Gray Quinn's Baby - Page 13



‘So what?’ Magenta said impatiently. ‘He’s got a damn nerve.’ She was still looking round, trying to take everything in. She could understand Quinn wanting to live the sixties in order to give the campaign that final fizz of authenticity—hadn’t she done the same thing herself? But didn’t he know there was such a thing as going too far? ‘Nancy, what’s been going on here?’

‘The usual?’ Following her glance, Nancy gazed around the office.

‘The usual,’ Magenta repeated grimly. ‘Is it usual to remove the computers?’

‘The what?’

‘Okay, so Quinn’s got you playing his game,’ Magenta said. ‘I can understand that you don’t want to lose your job—I’m just thinking of all the expense involved in putting this right again—’ She had already reasoned that the reorganisation of the office would have been fairly easy if Quinn had copied the layout from the old photographs on the wall, but there were other things she couldn’t account for. There was a different feel to the place, never mind the look, which was dated, a little drab and definitely not the right environment to encourage cutting-edge design work. She thought it boring, not to mention inhospitable. There were different phones too, but it was the ergonomically unhelpful furniture that really concerned her—and single glazing? Had Quinn gone mad? Never mind the expense, what about condensation? Cold? If people were uncomfortable at work, productivity would suffer. Didn’t Quinn know anything?

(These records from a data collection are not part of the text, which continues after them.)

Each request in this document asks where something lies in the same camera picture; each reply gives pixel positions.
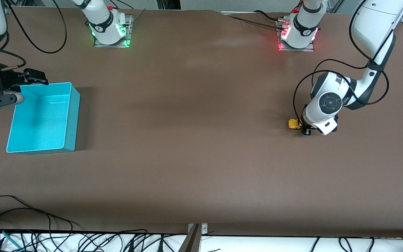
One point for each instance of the metal table edge bracket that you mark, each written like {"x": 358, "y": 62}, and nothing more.
{"x": 196, "y": 234}

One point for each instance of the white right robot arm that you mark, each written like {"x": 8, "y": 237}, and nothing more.
{"x": 105, "y": 24}

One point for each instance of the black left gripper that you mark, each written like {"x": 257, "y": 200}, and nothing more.
{"x": 305, "y": 130}

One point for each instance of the white lower shelf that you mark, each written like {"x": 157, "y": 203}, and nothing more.
{"x": 257, "y": 245}

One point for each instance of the yellow beetle toy car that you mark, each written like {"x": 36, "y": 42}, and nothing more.
{"x": 293, "y": 124}

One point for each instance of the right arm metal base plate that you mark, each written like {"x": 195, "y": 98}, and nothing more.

And there was a different smell too…

Cigarette smoke?

‘Nancy!’ Magenta exclaimed with increased urgency.

‘Are you all right, Magenta?’ Glancing round, Nancy grabbed a chair and tried to press Magenta into it.

‘I’m fine.’ She was anything but fine. What had happened here? Had Quinn got people in to dress the offices like a sixties stage-set? And how was it possible she had slept through those changes? But it wasn’t just the noise element that concerned her; these changes were too thorough, too perfect, too convincing…

Magenta’s throat dried. This wasn’t some office team-building exercise. This was reality. This was reality for Nancy and for all the people here. It was Magenta who was out of sync. She must have fallen down the rabbit hole, like Alice, while she’d been asleep and landed in the sixties. And now the shock of being trapped inside a dream was only exceeded by her dread of meeting Quinn. From what she’d gathered, he was just the sort of man who would slot right into the sixties, where men ruled. Quinn obviously thought they did.

Magenta took a few steadying breaths while Nancy looked on anxiously. Magenta’s heart was pounding uncontrollably, but whatever had happened she would have to manage it.

She looked as much a part of the sixties as everyone else in the office, Magenta reassured herself, with her carefully made-up face, perfect hair and vintage cream wool dress. Though you could have bounced bullets off her underwear, it did outline her shape to the point where her breasts were outrageously prominent. That, believe it or not, was the fashion. It could best be described as ‘sex in your face’. No wonder Jackson had commented; she should have known better than to dress like this, but had done so innocently. Back in the real world, it had made her feel sexy—and after the encounter with the biker she had wanted to prove to herself that she still could feel that way. Now she realised drawing attention to herself in a sixties office was asking for trouble.

But, on the plus side, she had been researching the era for quite some time, so even locked into this bizarre dream she wasn’t entirely out on a limb. She could even accept and be a little reassured by the fact that the dream seemed to be influenced by her research; there was certainly plenty of raw material here. Although quite how the summer of love, the sexual revolution and the Whisky a Go Go, the first disco in America—which just happened to be Quinn’s homeland—would manifest themselves remained to be seen.

She would have to rely on what she knew if she was going to anticipate and avoid some of the problems, Magenta concluded. She would draw on that knowledge now—and her first action would be to open all the windows and let the smoke out.

Predictably everyone complained that it was too cold. ‘Well, you can’t smoke in here,’ Magenta insisted. ‘It’s against the law.’

‘Since when?’ one of the younger guys asked, swinging his arm around her waist to drag her close so she had no alternative but to inhale his foul-smelling breath.

‘And that is too,’ she informed him, removing his searching hand from her tightly sculpted rear end.